Bug 11676

Summary:	Migrate to rspamd
Product:	Infrastructure	Reporter:	Michael Tremer <michael.tremer>
Component:	Mail & Mailing Lists	Assignee:	Peter Müller <peter.mueller>
Status:	CLOSED FIXED	QA Contact:	Peter Müller <peter.mueller>
Severity:	- Unknown -
Priority:	- Unknown -	CC:	jonatan.schlag
Version:	unspecified
Hardware:	unspecified
OS:	Unspecified
See Also:	https://bugzilla.ipfire.org/show_bug.cgi?id=11703
Bug Depends on:
Bug Blocks:	11634

Description Michael Tremer 2018-03-16 19:31:24 UTC

At Chemnitzer Linux-Tage, Peter has been convinced to use rspamd instead of amavisd, opendkim/opendmarc, etc.

This ticket will track the progress of this.

rspamd has been installed on the mail server and redis is set up, too. The daemon starts, but nothing is configured, yet.

Please migrate our current configuration and set up rspamd as a milter. It should be possible to test this easily by setting up another instance of smtpd.

As soon this is done and tested we can just swap the milter configuration and remove the existing milters.

Comment 1 Peter Müller 2018-03-21 16:05:07 UTC

Currently setting up rspamd in my own infrastructure, as soon as I have everything running, I'll migrate ipfire.org to rspamd, too.

Comment 2 Michael Tremer 2018-03-21 16:45:05 UTC

I watched the talk but I cannot see what has convinced you so suddenly. I agree
that rspamd is the way to go, but generally didn't find the talk mind-blowing.

I am especially skeptical about the self-learning approach and if that is going
to work for us that we don't receive a shit ton of email a day. We might just
see a certain kind of spam once or twice, but not hundreds of times to even
identify something as a repeated email following a pattern.

But I guess we will see about that. In the end we do not see that much spam any
ways so even without a spam filter this is manageable. I just would suppose that
we would rely on an external source of rules to fight spam.

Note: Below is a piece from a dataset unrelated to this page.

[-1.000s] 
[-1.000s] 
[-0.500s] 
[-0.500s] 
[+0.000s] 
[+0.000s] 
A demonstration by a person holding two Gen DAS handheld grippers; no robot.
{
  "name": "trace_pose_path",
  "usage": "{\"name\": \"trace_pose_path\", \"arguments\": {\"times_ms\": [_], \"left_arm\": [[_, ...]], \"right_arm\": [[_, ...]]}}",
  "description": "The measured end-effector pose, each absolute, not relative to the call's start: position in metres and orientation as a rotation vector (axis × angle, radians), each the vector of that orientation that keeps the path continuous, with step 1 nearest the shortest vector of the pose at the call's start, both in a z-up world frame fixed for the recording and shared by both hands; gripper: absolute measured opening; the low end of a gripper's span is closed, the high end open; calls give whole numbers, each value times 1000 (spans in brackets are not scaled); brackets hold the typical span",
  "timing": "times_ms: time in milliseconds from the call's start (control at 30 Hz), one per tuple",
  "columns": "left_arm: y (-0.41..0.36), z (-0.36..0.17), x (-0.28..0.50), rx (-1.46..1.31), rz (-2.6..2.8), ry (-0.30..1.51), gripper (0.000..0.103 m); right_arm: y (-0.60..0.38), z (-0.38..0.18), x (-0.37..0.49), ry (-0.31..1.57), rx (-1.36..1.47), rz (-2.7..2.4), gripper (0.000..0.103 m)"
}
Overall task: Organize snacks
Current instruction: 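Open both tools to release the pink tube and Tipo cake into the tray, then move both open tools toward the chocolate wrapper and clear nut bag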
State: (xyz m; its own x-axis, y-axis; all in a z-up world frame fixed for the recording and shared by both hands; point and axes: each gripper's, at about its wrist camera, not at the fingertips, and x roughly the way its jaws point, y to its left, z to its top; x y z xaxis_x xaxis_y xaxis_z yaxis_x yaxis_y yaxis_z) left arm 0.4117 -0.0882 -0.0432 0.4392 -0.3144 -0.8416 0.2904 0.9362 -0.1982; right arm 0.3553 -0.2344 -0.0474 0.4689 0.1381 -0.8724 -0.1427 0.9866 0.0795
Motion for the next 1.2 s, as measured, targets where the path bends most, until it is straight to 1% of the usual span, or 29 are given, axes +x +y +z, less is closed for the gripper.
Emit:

However, what I want to say is, that I do not think that we need to run a setup
that has rspamd in passive mode and then amavis to do some actual filtering. We
should be fine to swap it straight away.

Comment 3 Peter Müller 2018-03-24 15:15:03 UTC

(In reply to Michael Tremer from comment #2)
> I watched the talk but I cannot see what has convinced you so suddenly. I
> agree
> that rspamd is the way to go, but generally didn't find the talk
> mind-blowing.
Well, it were actually several points:
(a) Rspamd does not use strict rules as Spamassassin does. I am not an expert when it comes to neural networks, but it seems logic to me that collecting all mail data first and do classifying on the whole set provides better recognition of spam/ham. We'll se how things develop here.
(b) It is the only stable software I know which is supporting ARC.
(c) It actually makes sense to include authentication mechanisms into spam/phishing detection. Although authentication (DKIM, SPF) is not intended to provide protection against spam, it might provide protection against phishing. Previous, we had several milters which do not share their results, and things tend to be more complicated then.
(d) A dynamic phishing detection support (via OpenPhish, Phishtank) is included.
(e) We have IP scoring here - and DNS(B|W)L lookups are not strictly treated anymore, which kind of elimitates false-positive side effects when a sender IP is listed in a DNSBL.
(f) There is selective greylisting. ;-)

I agree none of that points is really outstanding, but the summary looks a lot better than Amavis, Spamassassin + some milters for authentication. Besides, some of them used to crash on my machine, and rspamd doesn't. But that is only a nice side effect.
> 
> I am especially skeptical about the self-learning approach and if that is
> going
> to work for us that we don't receive a shit ton of email a day. We might just
> see a certain kind of spam once or twice, but not hundreds of times to even
> identify something as a repeated email following a pattern.
Good point. My feeling is that rspamd is designed for quite big setups. Hoever, things like DCC might help here.
> 
> But I guess we will see about that. In the end we do not see that much spam
> any
> ways so even without a spam filter this is manageable. I just would suppose
> that
> we would rely on an external source of rules to fight spam.
> 
> However, what I want to say is, that I do not think that we need to run a
> setup
> that has rspamd in passive mode and then amavis to do some actual filtering.
> We
> should be fine to swap it straight away.
All right.

I am still testing rspamd here (currently trying to get DKIM signing to work, and sometimes, milter headers are not added, yet), but things look good so far.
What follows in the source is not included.